Deans and tutors have already said they would expect little change in tutorial enrollment; this is understandable, since nearly everyone who has not neglected his sophomore tutorial work can get junior tutorial anyway, and senior tutorial would still require a thesis.

Offering Honors in General Studies without departmental recommendation is a real improvement, for the wild diversity of present criteria serves mainly to confuse undergraduates and befog the College's conception of the relation between Honors and departments.

Also significant is the CEP's reaffirmation of its 1958 Honors-for-all proposals in their belief that every student can benefit from the tutorial relationship which nominally is the heart of Harvard education.

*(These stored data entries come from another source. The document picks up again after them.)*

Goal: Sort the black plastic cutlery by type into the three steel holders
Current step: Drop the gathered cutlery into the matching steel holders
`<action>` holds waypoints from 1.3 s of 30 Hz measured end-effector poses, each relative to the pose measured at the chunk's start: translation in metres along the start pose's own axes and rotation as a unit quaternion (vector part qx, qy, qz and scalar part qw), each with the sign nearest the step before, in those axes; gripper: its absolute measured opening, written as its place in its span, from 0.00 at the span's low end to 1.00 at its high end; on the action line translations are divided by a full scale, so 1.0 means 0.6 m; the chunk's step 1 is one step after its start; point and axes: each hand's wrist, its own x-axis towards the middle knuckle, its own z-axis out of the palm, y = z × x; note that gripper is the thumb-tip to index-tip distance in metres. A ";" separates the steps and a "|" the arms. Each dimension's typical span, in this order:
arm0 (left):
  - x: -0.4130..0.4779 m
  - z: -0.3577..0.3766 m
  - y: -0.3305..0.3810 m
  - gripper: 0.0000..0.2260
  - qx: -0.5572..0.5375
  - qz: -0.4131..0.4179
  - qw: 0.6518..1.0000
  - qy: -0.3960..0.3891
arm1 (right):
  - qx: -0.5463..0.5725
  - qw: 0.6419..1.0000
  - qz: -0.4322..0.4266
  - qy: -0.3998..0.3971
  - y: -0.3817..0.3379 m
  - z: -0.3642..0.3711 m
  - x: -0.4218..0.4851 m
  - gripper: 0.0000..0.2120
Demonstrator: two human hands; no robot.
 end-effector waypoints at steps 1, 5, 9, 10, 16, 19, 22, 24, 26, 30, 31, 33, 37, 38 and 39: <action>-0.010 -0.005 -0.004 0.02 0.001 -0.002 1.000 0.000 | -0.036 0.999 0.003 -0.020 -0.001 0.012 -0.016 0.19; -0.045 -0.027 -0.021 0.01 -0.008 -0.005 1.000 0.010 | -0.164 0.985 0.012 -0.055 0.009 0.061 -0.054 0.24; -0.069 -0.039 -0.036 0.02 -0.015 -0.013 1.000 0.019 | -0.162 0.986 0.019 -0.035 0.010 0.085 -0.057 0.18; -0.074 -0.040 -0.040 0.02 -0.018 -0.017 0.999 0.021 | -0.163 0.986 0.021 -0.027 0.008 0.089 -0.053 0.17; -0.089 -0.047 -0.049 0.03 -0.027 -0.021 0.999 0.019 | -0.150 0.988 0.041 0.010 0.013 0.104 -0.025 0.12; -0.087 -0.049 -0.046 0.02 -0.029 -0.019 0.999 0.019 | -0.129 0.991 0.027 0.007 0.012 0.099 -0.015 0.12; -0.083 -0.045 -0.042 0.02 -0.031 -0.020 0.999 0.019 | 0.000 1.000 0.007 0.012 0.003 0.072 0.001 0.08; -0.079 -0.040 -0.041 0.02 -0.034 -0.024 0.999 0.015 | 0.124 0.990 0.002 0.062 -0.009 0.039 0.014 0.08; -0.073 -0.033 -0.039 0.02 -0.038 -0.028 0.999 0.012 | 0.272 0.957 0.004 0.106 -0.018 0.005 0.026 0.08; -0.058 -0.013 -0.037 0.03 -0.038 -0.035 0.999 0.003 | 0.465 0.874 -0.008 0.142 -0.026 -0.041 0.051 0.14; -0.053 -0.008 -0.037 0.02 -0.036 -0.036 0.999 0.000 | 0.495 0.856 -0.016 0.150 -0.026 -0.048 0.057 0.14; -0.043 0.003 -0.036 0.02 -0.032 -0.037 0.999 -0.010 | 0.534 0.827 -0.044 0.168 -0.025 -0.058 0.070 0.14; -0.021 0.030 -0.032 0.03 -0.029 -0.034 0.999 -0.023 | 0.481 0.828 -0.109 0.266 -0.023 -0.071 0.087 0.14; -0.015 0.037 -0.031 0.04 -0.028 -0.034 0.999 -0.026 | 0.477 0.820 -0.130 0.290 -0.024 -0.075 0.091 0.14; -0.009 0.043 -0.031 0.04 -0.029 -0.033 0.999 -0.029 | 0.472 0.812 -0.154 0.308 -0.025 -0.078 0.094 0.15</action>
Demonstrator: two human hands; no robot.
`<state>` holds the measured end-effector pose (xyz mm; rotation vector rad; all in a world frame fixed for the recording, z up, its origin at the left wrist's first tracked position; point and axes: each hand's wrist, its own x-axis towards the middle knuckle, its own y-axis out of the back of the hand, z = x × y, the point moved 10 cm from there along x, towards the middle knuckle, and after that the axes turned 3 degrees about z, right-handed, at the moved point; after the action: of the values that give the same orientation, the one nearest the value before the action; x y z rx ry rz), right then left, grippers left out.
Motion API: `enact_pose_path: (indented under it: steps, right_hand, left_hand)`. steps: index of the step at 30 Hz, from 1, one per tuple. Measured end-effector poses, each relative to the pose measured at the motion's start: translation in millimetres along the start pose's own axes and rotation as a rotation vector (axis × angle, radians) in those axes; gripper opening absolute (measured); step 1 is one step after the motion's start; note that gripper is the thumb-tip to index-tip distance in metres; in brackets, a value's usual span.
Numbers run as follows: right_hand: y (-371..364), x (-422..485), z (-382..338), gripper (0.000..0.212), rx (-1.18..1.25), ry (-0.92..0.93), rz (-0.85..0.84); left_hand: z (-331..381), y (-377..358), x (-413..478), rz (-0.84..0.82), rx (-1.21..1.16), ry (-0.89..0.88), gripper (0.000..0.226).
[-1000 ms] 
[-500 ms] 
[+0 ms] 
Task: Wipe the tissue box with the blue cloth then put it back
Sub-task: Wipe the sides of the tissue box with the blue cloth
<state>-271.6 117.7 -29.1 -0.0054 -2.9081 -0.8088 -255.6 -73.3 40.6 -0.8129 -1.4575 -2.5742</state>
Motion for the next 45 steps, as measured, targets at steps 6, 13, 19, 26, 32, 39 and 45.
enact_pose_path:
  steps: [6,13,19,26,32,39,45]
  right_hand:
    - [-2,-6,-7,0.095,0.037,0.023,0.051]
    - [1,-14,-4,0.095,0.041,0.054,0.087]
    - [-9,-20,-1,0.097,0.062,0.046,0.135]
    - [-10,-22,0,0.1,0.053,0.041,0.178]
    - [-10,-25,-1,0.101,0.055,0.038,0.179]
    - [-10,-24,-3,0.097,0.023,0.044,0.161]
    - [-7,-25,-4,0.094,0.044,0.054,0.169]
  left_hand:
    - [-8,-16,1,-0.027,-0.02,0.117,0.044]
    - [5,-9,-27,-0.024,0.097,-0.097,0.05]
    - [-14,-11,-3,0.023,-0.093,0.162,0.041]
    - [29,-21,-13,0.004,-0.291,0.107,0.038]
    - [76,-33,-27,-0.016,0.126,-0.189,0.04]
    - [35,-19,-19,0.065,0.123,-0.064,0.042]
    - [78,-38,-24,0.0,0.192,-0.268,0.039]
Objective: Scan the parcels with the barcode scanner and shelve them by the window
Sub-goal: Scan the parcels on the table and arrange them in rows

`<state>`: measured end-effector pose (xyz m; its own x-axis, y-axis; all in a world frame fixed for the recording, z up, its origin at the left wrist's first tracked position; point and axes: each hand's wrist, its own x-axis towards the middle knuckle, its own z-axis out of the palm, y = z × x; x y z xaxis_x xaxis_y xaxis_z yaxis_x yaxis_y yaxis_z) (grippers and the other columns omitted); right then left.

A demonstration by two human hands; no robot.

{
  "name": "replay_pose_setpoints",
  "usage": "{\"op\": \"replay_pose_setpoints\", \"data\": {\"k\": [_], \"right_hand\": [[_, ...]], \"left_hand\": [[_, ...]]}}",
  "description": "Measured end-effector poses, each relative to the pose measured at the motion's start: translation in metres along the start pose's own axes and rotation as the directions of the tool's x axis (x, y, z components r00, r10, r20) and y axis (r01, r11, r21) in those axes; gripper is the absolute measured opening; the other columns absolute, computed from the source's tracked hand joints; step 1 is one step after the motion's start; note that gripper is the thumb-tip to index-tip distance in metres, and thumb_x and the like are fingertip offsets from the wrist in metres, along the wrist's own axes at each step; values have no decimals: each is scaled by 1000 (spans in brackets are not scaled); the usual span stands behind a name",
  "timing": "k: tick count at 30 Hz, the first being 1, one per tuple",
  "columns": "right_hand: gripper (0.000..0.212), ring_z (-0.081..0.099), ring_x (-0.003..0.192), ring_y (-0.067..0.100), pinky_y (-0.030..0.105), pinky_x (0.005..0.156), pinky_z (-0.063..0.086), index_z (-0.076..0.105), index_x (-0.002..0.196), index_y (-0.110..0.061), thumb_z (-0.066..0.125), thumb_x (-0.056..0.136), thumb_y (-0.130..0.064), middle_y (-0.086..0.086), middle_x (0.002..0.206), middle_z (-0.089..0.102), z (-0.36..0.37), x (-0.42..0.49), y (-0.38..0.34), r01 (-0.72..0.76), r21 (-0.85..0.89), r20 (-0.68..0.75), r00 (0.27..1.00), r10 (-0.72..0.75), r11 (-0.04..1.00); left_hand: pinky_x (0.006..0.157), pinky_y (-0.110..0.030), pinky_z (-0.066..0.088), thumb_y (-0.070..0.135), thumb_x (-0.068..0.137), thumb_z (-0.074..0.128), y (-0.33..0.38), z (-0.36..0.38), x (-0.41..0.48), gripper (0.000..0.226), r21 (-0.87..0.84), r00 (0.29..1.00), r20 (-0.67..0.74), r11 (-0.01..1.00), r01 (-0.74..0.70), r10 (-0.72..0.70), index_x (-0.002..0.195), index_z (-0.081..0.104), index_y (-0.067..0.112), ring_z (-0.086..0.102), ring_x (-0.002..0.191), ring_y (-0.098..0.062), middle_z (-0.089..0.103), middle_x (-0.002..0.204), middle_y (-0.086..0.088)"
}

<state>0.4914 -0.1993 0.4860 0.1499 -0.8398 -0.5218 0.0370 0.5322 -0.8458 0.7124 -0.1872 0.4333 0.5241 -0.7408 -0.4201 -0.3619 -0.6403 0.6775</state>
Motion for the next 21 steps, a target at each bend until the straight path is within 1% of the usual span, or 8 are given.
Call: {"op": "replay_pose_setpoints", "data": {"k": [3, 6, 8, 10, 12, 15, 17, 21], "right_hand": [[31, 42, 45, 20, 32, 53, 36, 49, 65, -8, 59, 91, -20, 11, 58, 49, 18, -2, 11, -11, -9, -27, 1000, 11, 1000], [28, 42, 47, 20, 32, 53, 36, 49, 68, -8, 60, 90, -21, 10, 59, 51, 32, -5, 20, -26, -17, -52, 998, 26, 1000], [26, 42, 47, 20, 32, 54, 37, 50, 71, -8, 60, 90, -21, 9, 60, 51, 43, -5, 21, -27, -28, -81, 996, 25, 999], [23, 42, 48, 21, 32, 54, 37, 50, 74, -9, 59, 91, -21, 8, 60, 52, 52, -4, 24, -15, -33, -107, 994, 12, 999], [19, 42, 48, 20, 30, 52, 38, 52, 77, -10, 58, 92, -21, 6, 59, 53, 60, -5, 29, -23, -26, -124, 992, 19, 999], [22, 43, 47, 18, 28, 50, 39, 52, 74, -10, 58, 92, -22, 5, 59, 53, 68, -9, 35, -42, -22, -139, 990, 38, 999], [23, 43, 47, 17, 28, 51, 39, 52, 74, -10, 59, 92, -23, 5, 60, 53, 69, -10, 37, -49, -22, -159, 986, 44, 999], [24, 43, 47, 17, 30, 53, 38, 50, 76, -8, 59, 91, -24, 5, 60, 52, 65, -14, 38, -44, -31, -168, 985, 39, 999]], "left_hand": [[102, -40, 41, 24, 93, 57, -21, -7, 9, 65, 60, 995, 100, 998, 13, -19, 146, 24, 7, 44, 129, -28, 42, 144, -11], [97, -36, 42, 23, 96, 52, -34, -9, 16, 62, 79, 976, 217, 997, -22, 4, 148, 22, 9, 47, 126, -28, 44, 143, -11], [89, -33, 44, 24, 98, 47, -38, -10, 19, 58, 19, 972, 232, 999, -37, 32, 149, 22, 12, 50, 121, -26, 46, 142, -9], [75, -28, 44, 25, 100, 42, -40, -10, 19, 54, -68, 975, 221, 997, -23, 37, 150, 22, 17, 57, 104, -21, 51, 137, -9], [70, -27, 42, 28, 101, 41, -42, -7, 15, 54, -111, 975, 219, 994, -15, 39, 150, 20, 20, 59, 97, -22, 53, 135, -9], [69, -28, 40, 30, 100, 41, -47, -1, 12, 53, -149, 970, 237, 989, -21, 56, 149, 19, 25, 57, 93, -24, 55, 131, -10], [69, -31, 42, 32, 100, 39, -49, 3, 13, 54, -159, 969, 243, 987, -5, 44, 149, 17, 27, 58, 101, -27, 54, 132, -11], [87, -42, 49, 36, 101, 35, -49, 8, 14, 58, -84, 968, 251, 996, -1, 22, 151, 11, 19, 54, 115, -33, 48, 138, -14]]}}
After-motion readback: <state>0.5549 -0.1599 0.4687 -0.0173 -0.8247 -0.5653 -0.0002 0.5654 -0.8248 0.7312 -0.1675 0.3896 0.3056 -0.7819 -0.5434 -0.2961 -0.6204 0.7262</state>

But neither of these will affect the real problem of students who are peripheral to the present structure of Honors. Who are already offered a chance for tutorial, but have no chance for tutorial designed for students uninterested in departmental scholarship.

And no immediate expedient will do much for the declining quality of junior tutorial, which has increasingly become a sectioned course or collection of groups too large for any tutorial relationship. Indeed, if the proposed changes attracted more students to tutorial, quality of the program might decline.

Finally, addition of tutecs not really interested in the present structure is likely to serve only to convince already skeptical departments that these students cannot profit from tutorial instruction. A more realistic explanation is that they are simply unprepared to get much from tutorial cast in the present mold, and this the administrators should know already.

Tutorial is valuable because it is individual instruction adapted to unique needs and interests, not because it helps concentration or because it helps produce better scholars. The College cannot resolve the weaknesses of present tutorial simply by ordering the department to make the existing opportunities more available.

Widening of Honors in General Studies is long-needed, and abolition of the verbal Honors-non-Honors distinction is a real improvement; the present proposal, for all this, is no more than a series of technical adjustments to make the 1958 principle more applicable, and it does not challenge the improbable assumption that individual instruction should be provided only in the context of an Honors program. Gill's proposal is a needed set of changes, but we aren't going to jump for joy.